# load necessary packages
library(dplyr)
library(plotly)
library(stargazer)
library(knitr)
library(MASS)
library(arm)
library(nnet)
set.seed(123)
In this analysis, we will use survey data collected from British voters. They survey was conducted in 2010 which asked respondents about their vote intention. The Labour party was led by Prime Minister Gordon Brown. The Liberal Democrats, a centrist party on the economic left-right dimension, was led by Nick Clegg. The conservative party, led by David Cameron, ended up winning the largest number of votes and seats in the 2010 general election. The outcome variable is represents voter opinion on whether or not the MPs caught in the expenses scandal should resign.

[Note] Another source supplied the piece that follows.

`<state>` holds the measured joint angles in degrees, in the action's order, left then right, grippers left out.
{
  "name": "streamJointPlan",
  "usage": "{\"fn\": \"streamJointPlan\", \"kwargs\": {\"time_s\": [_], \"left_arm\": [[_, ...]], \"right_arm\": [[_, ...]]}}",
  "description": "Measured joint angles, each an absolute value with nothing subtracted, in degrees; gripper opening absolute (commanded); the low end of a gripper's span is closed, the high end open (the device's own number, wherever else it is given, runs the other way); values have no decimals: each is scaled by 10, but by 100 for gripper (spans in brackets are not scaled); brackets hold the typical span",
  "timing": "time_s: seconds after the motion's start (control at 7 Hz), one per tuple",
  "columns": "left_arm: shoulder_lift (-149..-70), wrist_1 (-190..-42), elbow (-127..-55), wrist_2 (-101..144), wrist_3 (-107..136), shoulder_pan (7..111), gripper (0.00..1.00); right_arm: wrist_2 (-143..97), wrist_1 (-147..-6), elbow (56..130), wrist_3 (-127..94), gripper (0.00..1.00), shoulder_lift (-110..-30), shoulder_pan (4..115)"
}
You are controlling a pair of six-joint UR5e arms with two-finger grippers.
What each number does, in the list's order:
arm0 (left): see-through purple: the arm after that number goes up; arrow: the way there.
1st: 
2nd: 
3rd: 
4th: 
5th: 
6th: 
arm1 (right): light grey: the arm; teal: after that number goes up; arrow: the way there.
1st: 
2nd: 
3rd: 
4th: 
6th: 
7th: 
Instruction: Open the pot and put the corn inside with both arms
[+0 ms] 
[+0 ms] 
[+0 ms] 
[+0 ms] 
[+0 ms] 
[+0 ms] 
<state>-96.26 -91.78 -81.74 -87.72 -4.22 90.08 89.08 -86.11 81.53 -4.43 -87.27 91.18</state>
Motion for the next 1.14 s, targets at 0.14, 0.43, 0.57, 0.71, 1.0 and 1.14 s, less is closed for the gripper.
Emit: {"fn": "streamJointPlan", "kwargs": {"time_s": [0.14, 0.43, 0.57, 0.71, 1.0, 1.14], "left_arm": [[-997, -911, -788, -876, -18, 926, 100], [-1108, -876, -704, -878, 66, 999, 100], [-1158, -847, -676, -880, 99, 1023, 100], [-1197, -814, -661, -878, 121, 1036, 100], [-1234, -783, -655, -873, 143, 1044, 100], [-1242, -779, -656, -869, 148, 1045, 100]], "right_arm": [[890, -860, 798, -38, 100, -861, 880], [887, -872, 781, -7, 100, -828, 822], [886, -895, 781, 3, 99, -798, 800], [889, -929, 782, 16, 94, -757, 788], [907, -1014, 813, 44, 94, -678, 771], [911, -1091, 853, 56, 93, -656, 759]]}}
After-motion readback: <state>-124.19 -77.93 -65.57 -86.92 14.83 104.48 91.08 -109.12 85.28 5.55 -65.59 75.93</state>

df <- read.table('https://raw.githubusercontent.com/afogarty85/replications/master/Expenses%20Scandal/ps206data3.txt',
header = TRUE)
While the codebook for this survey is unavailable, we list several of the variables used in this analysis and their meaning.
MP_resign
- Should MPs who were caught in the expenses scandal resign; (Yes, Maybe, No)
app_Brown
- PM Gordon Brown’s Approval; higher = greater approval
age
- Respondent’s age
income
- Respondent’s income
gender
- Respondent’s gender
We begin by inspecting the survey data, noting that the dataset contains no missing values and is complete.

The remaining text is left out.